___ Provided data
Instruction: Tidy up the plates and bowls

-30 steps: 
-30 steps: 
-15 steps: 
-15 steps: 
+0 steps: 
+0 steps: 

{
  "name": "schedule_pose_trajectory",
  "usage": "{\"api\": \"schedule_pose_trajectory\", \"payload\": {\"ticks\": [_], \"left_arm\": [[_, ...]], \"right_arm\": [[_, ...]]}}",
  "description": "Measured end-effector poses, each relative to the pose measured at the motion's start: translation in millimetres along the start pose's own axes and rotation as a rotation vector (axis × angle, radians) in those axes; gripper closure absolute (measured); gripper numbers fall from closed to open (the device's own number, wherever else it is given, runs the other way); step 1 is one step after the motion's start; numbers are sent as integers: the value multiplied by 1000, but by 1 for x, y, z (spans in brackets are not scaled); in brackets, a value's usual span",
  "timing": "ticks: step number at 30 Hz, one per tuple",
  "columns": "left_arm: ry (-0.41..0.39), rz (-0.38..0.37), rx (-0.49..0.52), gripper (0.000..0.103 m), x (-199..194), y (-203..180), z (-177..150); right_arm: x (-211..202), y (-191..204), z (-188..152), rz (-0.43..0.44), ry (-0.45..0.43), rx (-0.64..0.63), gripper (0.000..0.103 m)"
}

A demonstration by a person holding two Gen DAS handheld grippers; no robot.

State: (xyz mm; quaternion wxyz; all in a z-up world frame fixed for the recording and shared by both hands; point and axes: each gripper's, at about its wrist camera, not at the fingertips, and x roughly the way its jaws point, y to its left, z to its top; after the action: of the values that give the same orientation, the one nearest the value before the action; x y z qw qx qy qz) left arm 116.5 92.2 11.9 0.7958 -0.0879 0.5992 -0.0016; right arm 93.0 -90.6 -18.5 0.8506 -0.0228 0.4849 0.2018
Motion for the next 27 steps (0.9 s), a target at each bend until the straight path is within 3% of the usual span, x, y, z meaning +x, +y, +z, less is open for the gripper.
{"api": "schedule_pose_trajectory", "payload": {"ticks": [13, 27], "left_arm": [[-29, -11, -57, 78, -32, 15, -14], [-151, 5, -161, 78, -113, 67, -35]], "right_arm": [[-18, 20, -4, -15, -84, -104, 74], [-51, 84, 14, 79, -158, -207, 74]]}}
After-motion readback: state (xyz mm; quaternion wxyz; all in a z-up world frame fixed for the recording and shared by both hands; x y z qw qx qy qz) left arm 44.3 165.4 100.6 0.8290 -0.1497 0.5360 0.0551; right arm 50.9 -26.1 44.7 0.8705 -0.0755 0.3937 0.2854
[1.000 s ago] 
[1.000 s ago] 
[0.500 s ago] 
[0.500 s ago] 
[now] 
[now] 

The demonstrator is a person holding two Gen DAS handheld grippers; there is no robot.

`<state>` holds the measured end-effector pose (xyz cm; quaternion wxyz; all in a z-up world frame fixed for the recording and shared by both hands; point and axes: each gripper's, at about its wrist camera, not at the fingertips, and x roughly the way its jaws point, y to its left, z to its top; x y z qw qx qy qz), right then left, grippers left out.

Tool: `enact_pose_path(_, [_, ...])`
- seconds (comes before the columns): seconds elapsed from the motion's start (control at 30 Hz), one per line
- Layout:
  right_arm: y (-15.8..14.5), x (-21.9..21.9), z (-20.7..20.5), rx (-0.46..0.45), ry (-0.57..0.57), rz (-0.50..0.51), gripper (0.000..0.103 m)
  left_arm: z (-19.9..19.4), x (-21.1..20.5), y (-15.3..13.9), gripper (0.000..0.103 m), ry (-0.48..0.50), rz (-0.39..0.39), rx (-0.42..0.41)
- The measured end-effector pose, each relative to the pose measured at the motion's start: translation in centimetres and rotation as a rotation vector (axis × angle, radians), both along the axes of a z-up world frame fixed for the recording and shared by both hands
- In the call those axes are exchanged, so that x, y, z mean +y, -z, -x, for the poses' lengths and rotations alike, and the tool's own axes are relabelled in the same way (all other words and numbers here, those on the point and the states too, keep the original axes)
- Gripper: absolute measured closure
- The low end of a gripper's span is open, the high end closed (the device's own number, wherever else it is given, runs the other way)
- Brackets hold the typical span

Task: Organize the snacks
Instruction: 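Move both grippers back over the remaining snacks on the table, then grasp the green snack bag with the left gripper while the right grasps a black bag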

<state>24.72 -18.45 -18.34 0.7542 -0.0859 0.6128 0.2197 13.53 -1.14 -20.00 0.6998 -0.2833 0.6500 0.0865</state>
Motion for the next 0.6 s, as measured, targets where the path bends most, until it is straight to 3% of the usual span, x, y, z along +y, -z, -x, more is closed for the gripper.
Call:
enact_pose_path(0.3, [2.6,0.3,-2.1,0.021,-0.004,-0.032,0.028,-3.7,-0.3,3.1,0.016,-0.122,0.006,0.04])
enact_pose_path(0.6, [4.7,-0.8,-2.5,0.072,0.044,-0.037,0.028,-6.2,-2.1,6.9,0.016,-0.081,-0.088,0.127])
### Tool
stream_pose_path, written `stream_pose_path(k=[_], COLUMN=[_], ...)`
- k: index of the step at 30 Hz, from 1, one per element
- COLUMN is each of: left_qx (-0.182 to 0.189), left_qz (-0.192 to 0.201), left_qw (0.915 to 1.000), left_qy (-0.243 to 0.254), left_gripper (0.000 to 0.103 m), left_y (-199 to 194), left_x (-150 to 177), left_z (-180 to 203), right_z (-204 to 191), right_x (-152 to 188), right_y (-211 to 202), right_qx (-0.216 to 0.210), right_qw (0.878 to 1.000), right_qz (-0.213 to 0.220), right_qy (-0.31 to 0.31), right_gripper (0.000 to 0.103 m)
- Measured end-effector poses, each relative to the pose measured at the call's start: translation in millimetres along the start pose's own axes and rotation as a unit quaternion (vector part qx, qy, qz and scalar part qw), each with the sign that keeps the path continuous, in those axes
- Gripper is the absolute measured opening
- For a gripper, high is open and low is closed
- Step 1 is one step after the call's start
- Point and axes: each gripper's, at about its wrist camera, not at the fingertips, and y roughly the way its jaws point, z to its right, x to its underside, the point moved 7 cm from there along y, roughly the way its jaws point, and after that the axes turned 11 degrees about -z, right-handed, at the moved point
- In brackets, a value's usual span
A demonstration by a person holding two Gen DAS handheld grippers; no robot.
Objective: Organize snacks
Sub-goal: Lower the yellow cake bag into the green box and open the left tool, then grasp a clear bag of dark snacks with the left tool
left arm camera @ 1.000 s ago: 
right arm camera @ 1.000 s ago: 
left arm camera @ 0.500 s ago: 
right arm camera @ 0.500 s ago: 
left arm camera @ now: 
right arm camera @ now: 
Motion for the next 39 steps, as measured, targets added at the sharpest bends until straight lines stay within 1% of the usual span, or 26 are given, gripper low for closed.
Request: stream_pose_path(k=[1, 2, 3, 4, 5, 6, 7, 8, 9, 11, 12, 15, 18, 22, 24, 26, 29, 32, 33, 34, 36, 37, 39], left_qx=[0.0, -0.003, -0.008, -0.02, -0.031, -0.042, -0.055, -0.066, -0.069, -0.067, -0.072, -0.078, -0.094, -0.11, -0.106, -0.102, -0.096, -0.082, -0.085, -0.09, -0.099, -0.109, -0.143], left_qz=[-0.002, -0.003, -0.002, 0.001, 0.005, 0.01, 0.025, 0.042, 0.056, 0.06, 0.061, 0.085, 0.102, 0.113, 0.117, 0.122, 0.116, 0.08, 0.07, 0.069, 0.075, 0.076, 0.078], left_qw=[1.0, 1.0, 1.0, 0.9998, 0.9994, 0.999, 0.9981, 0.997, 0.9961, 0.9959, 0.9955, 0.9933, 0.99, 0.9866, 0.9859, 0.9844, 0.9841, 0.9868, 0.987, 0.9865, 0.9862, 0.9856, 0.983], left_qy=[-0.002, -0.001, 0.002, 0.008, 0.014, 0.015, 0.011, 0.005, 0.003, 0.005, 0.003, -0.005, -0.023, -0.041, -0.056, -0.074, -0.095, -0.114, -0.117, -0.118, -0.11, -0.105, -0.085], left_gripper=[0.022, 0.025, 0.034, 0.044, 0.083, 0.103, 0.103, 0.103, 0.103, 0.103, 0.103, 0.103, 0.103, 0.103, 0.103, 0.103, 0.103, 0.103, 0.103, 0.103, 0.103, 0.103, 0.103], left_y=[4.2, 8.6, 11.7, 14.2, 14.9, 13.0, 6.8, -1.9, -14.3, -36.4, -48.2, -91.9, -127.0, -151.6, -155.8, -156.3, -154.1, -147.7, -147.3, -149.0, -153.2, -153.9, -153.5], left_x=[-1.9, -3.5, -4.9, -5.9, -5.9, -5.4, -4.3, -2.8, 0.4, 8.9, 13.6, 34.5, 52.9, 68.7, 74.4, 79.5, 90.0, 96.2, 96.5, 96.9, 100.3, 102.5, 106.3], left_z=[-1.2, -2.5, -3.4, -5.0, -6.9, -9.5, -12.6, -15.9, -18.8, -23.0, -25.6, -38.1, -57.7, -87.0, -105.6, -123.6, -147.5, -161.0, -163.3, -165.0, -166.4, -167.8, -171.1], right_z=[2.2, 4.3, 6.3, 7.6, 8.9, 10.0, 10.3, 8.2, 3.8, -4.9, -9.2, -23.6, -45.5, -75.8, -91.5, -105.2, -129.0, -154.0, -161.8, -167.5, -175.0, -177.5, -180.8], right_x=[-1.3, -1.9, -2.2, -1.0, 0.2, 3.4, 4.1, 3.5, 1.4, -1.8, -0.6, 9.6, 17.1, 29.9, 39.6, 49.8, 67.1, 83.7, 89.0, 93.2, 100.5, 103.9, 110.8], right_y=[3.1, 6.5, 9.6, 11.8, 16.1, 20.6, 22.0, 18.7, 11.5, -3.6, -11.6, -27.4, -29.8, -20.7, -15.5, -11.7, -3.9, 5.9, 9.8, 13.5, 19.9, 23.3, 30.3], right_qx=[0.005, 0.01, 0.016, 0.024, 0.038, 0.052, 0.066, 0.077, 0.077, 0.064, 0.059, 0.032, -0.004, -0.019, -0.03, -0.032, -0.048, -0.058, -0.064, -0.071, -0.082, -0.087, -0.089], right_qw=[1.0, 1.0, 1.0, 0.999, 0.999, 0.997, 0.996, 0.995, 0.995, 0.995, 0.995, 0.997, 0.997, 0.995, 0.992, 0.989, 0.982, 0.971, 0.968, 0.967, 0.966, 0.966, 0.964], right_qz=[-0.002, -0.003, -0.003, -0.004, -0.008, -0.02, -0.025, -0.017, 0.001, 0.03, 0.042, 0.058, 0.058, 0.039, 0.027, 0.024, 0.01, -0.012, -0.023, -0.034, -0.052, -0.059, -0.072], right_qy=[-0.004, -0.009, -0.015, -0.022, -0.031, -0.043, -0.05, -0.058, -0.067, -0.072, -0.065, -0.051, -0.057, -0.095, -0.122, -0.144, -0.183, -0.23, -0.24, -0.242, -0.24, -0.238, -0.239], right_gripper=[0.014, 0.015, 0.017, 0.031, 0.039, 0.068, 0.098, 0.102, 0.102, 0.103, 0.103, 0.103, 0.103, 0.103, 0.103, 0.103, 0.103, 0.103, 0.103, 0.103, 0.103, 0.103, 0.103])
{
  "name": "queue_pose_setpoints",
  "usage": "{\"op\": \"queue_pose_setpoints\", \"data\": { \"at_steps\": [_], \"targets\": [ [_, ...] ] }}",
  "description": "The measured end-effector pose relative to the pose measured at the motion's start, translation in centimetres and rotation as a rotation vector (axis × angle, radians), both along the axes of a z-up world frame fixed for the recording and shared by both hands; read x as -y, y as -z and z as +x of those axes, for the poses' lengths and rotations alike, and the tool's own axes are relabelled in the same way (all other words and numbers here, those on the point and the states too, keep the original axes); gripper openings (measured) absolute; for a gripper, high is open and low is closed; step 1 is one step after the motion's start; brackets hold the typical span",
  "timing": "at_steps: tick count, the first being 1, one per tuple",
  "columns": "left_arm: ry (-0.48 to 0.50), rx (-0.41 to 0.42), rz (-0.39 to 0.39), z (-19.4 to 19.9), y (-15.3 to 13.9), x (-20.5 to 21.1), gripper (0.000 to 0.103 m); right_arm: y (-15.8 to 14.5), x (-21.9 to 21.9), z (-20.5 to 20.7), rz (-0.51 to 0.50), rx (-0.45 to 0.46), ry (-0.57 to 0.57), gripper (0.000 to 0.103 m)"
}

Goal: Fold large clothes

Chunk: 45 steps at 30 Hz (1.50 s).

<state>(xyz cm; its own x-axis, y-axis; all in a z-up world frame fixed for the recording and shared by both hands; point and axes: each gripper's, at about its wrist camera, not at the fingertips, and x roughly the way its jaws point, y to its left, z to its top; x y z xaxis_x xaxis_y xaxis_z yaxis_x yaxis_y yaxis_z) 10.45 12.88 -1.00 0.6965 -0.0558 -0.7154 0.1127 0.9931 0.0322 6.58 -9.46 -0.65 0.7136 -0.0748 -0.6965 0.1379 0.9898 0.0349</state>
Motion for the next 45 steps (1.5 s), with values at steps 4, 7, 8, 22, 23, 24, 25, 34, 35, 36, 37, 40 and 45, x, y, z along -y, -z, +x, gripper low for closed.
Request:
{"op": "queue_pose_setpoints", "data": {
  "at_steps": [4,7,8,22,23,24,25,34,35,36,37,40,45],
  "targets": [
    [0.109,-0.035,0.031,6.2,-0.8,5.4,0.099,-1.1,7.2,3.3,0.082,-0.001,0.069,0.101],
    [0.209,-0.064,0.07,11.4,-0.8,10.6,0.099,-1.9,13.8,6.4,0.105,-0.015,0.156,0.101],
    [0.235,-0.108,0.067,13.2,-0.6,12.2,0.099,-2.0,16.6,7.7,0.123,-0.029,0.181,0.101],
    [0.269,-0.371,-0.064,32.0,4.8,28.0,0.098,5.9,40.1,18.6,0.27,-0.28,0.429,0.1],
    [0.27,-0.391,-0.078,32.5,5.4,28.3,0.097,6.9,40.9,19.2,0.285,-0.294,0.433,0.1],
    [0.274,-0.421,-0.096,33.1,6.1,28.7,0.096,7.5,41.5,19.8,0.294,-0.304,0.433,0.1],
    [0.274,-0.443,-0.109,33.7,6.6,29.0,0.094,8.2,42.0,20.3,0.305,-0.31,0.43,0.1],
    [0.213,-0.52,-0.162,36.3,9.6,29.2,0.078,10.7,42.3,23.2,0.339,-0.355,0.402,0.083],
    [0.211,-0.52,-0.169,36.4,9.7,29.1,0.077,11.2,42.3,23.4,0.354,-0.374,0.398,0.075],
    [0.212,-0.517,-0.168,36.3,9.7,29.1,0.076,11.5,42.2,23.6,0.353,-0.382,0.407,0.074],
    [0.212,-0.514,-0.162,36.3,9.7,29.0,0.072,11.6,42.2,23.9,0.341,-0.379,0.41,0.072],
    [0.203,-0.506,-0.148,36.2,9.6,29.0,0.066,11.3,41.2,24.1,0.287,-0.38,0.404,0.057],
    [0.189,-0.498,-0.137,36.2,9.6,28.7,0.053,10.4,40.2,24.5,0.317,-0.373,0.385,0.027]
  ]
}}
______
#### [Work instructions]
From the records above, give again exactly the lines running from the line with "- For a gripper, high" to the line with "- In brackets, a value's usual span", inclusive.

#### [Answer to this task]
- For a gripper, high is open and low is closed
- Step 1 is one step after the call's start
- Point and axes: each gripper's, at about its wrist camera, not at the fingertips, and y roughly the way its jaws point, z to its right, x to its underside, the point moved 7 cm from there along y, roughly the way its jaws point, and after that the axes turned 11 degrees about -z, right-handed, at the moved point
- In brackets, a value's usual span

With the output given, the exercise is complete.